Operating at High Cant Deficiency
Cant deficiency has a significant effect on curving performance of vehicles in both passenger and freight service. The forces due to centrifugal acceleration through a curve must ultimately be reacted at the wheel/rail interface. Curve lateral acceleration and the compensating effect of track superelevation can be expressed mathematically as shown in Figure 1.
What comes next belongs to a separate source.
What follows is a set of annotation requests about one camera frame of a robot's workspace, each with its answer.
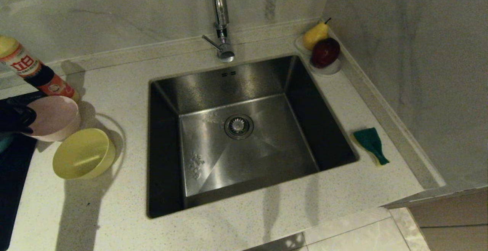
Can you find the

At a specific speed, termed the balance speed, the compensation due to superelevation balances the acceleration due to curving. Relative to the track plane, the perceived lateral acceleration is then zero. At speeds under the balance speed, the lateral acceleration term is less than the superelevation term. This is termed cant excess, meaning the track has excessive cant for the present speed. At speeds over the balance speed, the lateral acceleration term is greater than the superelevation term. This is termed cant deficiency, meaning the track has insufficient cant for the present speed. With cant deficiency, perceived accelerations are to the outside of the curve; with cant excess, perceived accelerations are to the inside of the curve.
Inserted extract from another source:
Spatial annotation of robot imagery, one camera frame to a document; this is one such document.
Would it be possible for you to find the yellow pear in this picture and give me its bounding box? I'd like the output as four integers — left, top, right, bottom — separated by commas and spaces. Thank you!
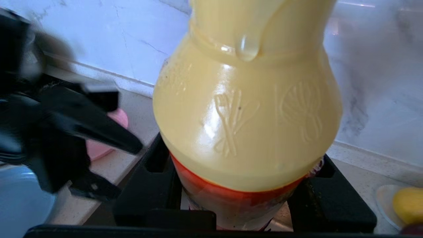
393, 187, 423, 225

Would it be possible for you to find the dark red apple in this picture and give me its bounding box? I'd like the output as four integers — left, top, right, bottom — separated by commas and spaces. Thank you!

Cant deficiency or excess is often expressed as an amount of insufficient or excess superelevation—inches of cant deficiency. They can also be expressed as uncompensated acceleration—in ft/sec². As a conversion, 1 inch of cant deficiency corresponds to just over 1/2 ft/sec² of uncompensated lateral acceleration.
The left side of Figure 1 shows a rail vehicle on a superelevated curve. The vehicle body is actively tilted toward the inside of the curve, giving passengers a perception of greater superelevation and thus lower perceived lateral accelerations. Without a tilt system, the vehicle body would generally roll towards the outside of the curve with cant deficiency and towards the inside of the curve with cant excess. From the view of passenger comfort, these rotations are in the wrong direction and cause the passenger to perceive even greater lateral accelerations. If the center of rotation of the suspension system can be placed above the body center of gravity, the body will roll inward under cant deficiency. This creates a passive tilt system. The Talgo trains operating in the Pacific Northwest are an example of this design.
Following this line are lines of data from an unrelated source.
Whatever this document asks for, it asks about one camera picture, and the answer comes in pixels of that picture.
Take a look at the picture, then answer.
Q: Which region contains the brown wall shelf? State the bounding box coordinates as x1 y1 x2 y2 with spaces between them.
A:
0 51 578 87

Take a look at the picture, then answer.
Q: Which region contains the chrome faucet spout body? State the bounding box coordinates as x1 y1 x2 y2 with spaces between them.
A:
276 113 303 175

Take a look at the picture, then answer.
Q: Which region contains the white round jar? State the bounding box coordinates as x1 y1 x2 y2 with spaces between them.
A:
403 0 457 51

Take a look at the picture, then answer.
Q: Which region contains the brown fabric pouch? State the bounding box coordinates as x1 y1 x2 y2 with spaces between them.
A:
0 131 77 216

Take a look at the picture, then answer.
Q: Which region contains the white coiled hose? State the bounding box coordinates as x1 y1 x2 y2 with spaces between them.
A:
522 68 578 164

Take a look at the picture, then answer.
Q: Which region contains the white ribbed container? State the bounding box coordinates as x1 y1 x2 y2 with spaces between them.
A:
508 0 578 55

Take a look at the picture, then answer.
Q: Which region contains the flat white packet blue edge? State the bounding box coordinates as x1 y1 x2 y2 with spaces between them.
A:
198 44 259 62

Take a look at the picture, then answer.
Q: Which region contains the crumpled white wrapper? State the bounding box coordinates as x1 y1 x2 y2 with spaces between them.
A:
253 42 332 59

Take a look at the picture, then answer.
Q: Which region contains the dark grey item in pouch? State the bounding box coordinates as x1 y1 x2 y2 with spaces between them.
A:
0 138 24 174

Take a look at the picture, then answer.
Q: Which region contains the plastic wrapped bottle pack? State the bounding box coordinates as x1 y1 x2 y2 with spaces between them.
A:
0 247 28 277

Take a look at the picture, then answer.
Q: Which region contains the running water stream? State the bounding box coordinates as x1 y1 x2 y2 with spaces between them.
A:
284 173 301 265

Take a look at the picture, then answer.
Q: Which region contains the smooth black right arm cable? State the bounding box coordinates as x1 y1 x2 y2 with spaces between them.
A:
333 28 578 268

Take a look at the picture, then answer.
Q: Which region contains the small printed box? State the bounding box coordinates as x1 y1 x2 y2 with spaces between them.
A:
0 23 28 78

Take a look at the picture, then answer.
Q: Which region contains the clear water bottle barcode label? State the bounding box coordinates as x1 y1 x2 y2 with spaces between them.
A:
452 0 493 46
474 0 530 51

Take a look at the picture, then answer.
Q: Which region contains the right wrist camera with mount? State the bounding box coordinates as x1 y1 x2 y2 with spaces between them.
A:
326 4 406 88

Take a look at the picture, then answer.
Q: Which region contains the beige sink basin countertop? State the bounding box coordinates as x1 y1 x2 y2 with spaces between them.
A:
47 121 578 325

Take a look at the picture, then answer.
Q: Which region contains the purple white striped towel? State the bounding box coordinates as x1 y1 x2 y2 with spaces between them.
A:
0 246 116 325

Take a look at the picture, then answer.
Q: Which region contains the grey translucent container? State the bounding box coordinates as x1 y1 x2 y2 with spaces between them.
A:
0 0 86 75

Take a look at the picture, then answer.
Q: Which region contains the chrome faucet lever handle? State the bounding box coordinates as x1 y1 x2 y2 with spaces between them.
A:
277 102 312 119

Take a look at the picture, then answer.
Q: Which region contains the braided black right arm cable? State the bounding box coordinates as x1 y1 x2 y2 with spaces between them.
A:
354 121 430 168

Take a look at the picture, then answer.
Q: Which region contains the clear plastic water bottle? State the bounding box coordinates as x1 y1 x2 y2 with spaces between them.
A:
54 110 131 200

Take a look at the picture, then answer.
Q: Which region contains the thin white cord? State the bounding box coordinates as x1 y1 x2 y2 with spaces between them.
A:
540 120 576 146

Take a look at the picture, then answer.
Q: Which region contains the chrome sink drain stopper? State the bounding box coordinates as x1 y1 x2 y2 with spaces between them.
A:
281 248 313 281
What are typical limits on cant deficiency or excess? For cant excess, the worst case is a stationary train. The cant excess limit is equivalent to the maximum allowable superelevation. The cant deficiency limit is typically dictated by maximum uncompensated lateral acceleration, rather than derailment safety. Safe operation is possible at much higher cant deficiency levels than trains usually encounter. Tilting trains prove this by operating at cant deficiencies two to four times those of conventional trains. Operation is safe, as evidenced by non-tilting power cars or locomotives.
Figure 2 shows representative cant limits for operations in three countries, France, Germany and Japan, which have well-established high-speed rail systems. France and Germany have maximum superelevation levels equal to the FRA limit of 7 inches. Japan is marginally higher at 8 inches. For cant deficiency, all three countries allow higher values than the 3 inches accepted in the U.S. (in the absence of an FRA waiver). On conventional lines, France and Germany allow operation with up to 6 inches cant deficiency. On TGV high-speed lines in France, the limit is 4 inches, in part because of the very large curve radii on such lines. Thus there is no requirement to go to higher cant deficiency.